▶ [Exercise details] Reproduce the listing exactly, keeping every word as it is.

▶ [Dataset section]
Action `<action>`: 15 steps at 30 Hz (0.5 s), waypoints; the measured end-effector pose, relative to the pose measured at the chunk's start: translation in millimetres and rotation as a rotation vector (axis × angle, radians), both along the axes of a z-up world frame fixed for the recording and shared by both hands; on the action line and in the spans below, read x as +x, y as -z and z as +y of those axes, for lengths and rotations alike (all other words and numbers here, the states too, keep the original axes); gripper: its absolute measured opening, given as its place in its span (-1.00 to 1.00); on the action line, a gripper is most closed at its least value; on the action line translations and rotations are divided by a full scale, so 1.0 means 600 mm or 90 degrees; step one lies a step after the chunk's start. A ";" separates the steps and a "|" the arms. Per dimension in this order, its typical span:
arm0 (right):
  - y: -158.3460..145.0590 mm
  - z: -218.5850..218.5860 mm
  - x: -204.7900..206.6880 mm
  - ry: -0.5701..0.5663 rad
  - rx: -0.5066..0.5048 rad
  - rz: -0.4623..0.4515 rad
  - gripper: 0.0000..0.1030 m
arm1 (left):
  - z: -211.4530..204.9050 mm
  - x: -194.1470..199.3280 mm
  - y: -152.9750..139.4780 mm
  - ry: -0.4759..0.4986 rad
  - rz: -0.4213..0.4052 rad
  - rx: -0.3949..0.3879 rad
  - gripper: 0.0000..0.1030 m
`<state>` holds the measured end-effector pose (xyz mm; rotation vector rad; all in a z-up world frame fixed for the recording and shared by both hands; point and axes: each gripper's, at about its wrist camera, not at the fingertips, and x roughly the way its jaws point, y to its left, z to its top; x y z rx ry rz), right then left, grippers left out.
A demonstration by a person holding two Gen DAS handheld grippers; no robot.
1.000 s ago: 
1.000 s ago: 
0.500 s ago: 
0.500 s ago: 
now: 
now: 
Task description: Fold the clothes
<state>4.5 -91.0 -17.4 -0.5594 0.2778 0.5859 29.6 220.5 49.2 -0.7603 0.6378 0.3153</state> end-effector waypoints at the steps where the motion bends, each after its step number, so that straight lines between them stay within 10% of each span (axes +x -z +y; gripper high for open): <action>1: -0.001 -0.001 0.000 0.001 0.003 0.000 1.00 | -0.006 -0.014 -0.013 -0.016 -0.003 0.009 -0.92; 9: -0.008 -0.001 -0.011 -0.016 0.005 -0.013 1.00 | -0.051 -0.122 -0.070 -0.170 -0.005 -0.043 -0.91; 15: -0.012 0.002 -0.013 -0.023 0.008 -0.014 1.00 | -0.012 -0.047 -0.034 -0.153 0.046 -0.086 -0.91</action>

▶ [The completed task]
Action `<action>`: 15 steps at 30 Hz (0.5 s), waypoints; the measured end-effector pose, relative to the pose measured at the chunk's start: translation in millimetres and rotation as a rotation vector (axis × angle, radians), both along the axes of a z-up world frame fixed for the recording and shared by both hands; on the action line and in the spans below, read x as +x, y as -z and z as +y of those axes, for lengths and rotations alike (all other words and numbers here, the states too, keep the original axes); gripper: its absolute measured opening, given as its place in its span (-1.00 to 1.00); on the action line, a gripper is most closed at its least value; on the action line translations and rotations are divided by a full scale, so 1.0 means 600 mm or 90 degrees; step one lies a step after the chunk's start. A ";" separates the steps and a "|" the arms. Per dimension in this order, its typical span:
arm0 (right):
  - y: -158.3460..145.0590 mm
  - z: -218.5850..218.5860 mm
  - x: -204.7900..206.6880 mm
  - ry: -0.5701..0.5663 rad
  - rx: -0.5066..0.5048 rad
  - rz: -0.4623..0.4515 rad
  - gripper: 0.0000..0.1030 m
arm1 (left):
  - z: -211.4530..204.9050 mm
  - x: -194.1470..199.3280 mm
  - y: -152.9750..139.4780 mm
  - ry: -0.4759..0.4986 rad
  - rz: -0.4213..0.4052 rad
  - rx: -0.3949..0.3879 rad
  - gripper: 0.0000..0.1030 m
`<state>` holds the measured end-effector pose (xyz mm; rotation vector rad; all in a z-up world frame fixed for the recording and shared by both hands; point and axes: each gripper's, at about its wrist camera, not at the fingertips, and x roughly the way its jaws point, y to its left, z to its top; x y z rx ry rz), right then left, grippers left out.
A demonstration by a person holding two Gen DAS handheld grippers; no robot.
1.000 s ago: 
1.000 s ago: 
0.500 s ago: 
0.500 s ago: 
now: 
now: 
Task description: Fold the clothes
<state>4.5 -91.0 -17.4 -0.5594 0.2778 0.5859 29.6 220.5 49.2 -0.7603 0.6378 0.3153</state> end-effector waypoints at the steps where the motion bends, each after its step number, so that straight lines between them stay within 10% of each span (axes +x -z +y; gripper high for open): <action>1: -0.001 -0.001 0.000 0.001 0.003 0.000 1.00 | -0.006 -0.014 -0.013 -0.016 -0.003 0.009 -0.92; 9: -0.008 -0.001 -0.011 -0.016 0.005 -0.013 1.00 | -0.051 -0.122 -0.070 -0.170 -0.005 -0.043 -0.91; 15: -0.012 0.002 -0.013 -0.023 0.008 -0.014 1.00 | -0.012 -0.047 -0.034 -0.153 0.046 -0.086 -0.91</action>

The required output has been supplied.